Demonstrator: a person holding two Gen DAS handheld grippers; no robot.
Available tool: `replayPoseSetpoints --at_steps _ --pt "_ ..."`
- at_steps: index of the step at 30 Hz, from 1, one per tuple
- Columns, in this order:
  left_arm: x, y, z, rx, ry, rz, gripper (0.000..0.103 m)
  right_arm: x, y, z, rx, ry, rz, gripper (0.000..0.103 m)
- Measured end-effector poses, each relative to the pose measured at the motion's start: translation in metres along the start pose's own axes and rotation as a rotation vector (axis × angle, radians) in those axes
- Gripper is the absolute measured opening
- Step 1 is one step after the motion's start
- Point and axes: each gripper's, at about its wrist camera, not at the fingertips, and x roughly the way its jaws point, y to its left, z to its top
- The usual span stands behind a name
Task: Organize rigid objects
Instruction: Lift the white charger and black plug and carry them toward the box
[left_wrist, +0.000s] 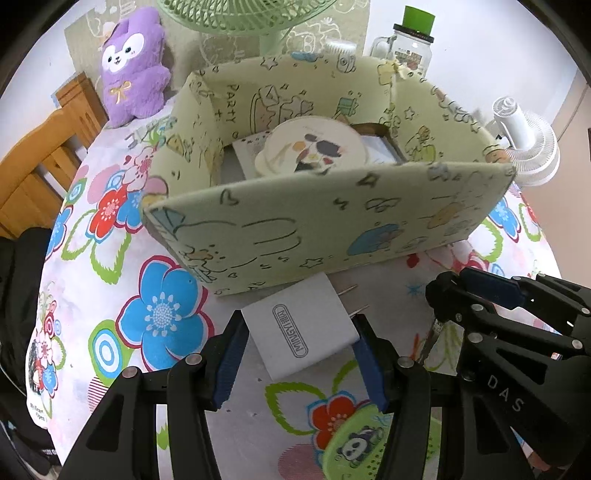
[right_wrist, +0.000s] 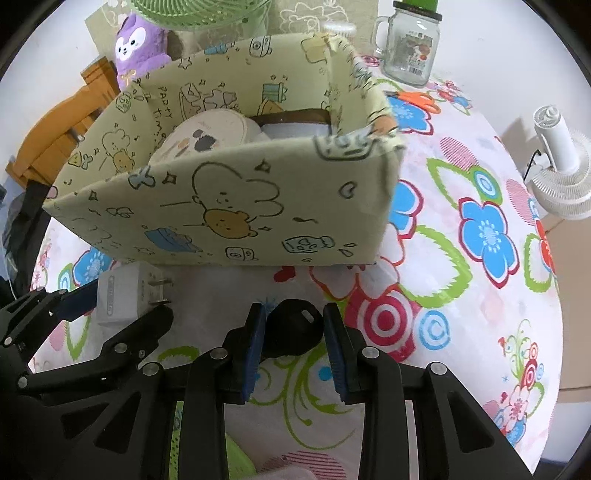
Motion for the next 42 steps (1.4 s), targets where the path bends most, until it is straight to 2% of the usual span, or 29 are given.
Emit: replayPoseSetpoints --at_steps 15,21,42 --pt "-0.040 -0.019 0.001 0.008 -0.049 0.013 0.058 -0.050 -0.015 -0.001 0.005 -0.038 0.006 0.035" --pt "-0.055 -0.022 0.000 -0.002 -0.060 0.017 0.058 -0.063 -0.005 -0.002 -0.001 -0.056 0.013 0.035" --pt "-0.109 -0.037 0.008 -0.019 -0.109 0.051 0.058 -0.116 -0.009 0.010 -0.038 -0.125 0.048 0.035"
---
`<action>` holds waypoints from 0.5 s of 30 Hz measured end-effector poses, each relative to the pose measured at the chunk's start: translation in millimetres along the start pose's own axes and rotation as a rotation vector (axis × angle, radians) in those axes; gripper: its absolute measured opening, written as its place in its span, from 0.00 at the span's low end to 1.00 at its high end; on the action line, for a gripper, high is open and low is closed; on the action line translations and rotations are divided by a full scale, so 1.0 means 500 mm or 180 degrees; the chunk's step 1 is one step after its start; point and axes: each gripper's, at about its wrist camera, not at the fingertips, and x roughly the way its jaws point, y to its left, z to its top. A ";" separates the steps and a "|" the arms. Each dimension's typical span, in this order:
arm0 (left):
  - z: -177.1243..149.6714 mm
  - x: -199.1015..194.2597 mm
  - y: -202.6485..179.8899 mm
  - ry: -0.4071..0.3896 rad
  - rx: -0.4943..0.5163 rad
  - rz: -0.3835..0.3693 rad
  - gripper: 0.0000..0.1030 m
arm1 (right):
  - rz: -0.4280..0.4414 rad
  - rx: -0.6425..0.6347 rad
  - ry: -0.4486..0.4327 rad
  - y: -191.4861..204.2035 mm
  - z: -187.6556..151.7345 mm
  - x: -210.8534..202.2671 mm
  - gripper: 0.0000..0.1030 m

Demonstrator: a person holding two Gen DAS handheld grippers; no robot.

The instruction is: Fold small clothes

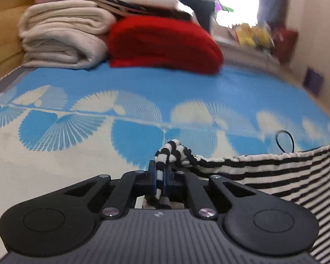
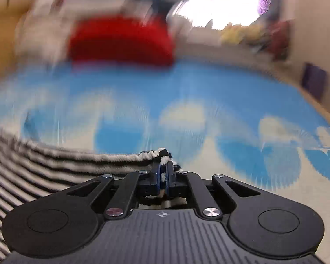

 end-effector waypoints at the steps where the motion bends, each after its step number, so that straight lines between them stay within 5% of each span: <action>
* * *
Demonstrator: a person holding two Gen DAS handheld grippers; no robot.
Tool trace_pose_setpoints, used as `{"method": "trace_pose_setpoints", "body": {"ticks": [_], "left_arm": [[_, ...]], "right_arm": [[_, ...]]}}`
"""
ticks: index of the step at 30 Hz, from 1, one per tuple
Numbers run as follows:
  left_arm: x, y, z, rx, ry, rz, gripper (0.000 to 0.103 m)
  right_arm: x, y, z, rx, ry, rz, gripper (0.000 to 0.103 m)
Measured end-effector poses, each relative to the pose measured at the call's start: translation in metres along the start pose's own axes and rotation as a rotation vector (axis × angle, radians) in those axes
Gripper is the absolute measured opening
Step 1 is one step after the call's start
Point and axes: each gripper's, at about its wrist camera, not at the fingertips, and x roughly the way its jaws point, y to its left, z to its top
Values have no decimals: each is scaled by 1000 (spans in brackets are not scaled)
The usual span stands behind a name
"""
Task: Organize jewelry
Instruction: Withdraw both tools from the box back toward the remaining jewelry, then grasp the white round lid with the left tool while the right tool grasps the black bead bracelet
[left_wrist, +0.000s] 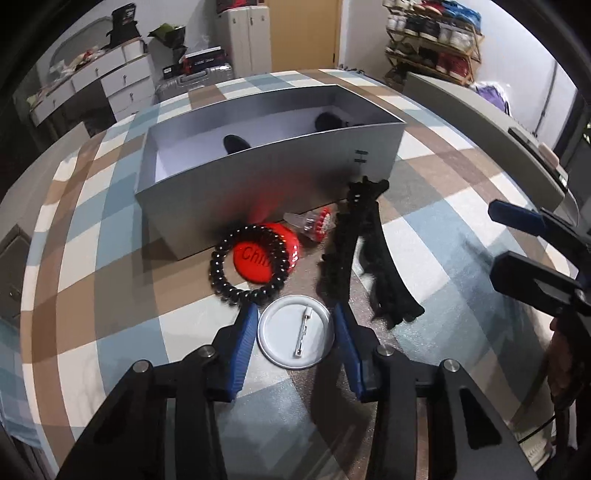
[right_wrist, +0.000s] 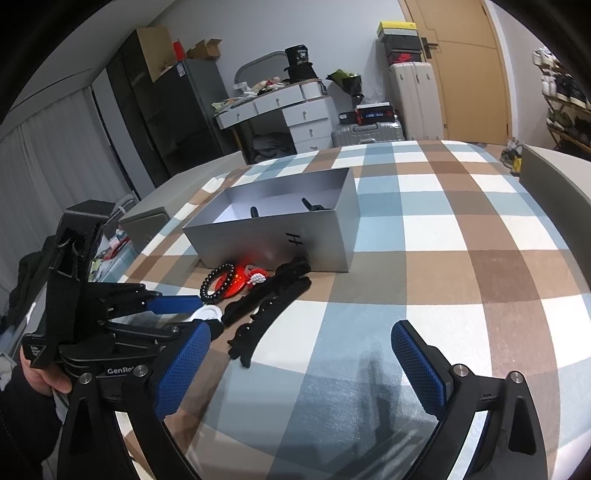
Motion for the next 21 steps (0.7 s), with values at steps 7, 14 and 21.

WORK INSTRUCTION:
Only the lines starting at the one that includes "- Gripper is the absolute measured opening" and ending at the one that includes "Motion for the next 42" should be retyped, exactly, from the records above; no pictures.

SOLUTION TO THE EXERCISE:
- Gripper is the absolute measured opening
- Step 1 is one step after the motion's start
- Point and axes: each gripper's, at about its wrist camera, not at the fingertips, and x roughly the way its jaws point, y to its left, z to its top
- The usual span stands behind a name
Task: Organize rigid objects
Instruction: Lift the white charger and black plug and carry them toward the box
[left_wrist, +0.000s] 
[right_wrist, +0.000s] 
Motion for the next 42 steps (1.4 s), targets where the path bends most, until it is straight to 2% of the usual span, or 29 are given.

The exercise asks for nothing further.